## Your objective:
Please transcribe the data that follows exactly, from its first line through the line that contains "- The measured".
(Dataset records Opens)
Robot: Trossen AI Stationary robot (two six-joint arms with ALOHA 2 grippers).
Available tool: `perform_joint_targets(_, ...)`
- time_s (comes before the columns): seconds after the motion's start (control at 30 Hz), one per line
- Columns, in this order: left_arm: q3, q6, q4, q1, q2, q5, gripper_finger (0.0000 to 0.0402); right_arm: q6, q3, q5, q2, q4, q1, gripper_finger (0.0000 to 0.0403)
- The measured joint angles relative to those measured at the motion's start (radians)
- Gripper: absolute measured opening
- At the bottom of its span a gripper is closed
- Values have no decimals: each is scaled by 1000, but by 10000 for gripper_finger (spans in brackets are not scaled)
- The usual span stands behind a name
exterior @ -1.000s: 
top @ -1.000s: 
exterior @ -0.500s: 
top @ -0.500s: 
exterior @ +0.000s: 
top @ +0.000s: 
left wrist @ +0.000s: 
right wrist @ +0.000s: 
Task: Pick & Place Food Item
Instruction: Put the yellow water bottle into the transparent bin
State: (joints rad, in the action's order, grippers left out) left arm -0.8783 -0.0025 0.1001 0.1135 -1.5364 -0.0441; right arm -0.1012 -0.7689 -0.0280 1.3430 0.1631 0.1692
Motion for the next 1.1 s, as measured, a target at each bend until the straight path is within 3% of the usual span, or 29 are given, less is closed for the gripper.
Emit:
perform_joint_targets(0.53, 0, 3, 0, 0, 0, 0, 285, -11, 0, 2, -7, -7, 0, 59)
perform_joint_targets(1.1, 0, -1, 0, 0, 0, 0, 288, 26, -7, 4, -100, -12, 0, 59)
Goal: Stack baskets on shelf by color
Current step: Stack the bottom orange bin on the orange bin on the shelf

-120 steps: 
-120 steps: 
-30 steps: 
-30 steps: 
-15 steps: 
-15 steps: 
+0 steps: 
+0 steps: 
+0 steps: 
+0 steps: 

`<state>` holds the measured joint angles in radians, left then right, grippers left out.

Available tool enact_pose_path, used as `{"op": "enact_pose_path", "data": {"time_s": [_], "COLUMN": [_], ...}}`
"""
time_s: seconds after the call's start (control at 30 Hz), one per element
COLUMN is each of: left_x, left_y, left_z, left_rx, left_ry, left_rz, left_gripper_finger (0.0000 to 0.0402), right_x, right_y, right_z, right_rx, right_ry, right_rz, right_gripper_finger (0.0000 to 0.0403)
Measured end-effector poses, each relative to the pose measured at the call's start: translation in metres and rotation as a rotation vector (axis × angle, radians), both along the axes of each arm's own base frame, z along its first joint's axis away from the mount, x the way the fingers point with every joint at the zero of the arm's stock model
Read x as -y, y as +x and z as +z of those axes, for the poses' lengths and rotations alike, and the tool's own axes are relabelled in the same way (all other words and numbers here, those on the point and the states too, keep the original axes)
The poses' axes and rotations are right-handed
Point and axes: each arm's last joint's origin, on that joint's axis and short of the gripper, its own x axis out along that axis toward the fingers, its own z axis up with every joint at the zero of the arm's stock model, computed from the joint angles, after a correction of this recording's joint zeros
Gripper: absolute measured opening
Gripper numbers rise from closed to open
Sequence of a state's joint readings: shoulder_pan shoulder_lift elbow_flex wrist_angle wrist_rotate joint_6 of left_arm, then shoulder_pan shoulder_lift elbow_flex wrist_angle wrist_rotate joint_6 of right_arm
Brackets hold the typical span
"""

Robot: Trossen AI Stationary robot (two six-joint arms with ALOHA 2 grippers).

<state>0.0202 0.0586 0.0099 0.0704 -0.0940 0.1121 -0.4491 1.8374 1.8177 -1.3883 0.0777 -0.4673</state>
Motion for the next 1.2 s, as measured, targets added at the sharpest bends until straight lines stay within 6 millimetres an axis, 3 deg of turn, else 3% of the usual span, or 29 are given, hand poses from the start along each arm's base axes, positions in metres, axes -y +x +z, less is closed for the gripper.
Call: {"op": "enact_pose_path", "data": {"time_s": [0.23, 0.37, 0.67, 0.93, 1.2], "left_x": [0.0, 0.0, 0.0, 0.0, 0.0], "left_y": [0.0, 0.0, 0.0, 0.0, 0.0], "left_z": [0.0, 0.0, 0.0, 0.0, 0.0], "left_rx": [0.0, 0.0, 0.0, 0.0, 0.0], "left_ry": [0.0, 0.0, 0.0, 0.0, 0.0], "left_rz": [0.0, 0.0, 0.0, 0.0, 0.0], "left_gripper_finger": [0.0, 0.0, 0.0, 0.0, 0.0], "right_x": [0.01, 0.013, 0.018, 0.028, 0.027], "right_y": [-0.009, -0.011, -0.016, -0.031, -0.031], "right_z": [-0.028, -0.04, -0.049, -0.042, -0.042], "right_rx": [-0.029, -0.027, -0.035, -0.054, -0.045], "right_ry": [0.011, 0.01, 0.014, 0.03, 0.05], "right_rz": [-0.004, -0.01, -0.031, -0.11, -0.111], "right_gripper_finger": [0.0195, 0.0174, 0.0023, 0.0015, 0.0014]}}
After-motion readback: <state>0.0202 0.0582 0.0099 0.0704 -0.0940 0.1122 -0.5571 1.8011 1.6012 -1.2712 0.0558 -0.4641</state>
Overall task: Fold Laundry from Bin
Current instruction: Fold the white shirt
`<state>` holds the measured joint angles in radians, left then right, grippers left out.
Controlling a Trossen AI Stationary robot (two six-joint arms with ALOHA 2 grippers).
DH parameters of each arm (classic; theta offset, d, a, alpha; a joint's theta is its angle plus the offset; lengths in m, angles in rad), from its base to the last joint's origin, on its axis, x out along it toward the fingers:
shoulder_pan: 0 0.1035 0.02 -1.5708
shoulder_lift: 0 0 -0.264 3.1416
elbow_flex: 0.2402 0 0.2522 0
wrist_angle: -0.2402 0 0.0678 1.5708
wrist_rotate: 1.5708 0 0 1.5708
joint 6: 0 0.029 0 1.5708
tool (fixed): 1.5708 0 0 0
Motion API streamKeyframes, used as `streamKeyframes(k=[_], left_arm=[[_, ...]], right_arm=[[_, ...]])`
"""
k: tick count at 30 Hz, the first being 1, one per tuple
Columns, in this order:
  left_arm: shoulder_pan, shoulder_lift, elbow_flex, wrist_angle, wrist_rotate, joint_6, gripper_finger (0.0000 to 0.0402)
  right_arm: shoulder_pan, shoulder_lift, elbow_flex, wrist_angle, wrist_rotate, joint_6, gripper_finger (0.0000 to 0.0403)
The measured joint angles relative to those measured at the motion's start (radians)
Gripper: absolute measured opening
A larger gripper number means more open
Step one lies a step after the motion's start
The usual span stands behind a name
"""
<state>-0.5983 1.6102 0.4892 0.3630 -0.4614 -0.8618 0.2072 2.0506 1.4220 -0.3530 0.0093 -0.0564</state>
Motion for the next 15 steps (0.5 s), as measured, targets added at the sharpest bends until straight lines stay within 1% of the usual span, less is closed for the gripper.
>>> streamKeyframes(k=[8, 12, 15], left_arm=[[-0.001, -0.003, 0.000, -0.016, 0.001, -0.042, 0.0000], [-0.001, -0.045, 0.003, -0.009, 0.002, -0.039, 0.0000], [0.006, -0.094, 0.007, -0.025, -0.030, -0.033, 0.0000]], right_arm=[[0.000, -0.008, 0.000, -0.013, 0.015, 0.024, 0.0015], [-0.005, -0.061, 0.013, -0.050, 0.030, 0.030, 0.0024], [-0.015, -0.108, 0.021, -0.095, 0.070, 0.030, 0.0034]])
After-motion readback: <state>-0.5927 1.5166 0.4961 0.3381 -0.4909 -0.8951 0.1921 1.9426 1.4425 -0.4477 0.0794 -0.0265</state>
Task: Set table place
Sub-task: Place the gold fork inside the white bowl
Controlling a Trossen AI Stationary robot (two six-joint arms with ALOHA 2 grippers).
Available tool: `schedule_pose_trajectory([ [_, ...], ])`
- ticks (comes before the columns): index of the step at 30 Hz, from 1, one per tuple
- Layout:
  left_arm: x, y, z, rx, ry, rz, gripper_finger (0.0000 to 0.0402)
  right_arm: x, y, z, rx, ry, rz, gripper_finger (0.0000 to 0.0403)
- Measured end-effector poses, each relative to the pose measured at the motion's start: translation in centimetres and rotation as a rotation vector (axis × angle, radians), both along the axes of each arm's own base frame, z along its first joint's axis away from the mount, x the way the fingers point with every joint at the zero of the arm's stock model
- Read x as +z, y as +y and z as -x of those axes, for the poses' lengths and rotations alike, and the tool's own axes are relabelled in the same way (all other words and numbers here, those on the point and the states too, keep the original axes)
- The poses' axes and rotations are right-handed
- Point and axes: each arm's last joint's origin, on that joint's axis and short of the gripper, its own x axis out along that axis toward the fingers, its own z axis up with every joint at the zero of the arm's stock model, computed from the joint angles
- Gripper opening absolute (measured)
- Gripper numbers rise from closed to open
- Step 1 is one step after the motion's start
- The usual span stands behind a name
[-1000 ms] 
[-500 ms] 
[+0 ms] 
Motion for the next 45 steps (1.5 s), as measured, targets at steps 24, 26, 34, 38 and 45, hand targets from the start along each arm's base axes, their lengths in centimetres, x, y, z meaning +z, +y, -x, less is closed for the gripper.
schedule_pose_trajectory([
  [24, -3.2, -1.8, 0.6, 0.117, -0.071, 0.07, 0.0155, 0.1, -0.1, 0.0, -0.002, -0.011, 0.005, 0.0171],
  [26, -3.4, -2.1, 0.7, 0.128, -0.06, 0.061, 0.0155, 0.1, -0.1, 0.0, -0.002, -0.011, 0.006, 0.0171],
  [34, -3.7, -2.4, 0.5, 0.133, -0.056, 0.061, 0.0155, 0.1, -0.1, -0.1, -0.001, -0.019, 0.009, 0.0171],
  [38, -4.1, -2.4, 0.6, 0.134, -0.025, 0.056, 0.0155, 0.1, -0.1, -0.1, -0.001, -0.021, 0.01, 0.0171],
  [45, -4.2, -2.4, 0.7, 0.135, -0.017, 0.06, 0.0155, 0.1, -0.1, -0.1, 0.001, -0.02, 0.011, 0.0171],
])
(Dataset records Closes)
## Task response:
Robot: Trossen AI Stationary robot (two six-joint arms with ALOHA 2 grippers).
Available tool: `perform_joint_targets(_, ...)`
- time_s (comes before the columns): seconds after the motion's start (control at 30 Hz), one per line
- Columns, in this order: left_arm: q3, q6, q4, q1, q2, q5, gripper_finger (0.0000 to 0.0402); right_arm: q6, q3, q5, q2, q4, q1, gripper_finger (0.0000 to 0.0403)
- The measured joint angles relative to those measured at the motion's start (radians)

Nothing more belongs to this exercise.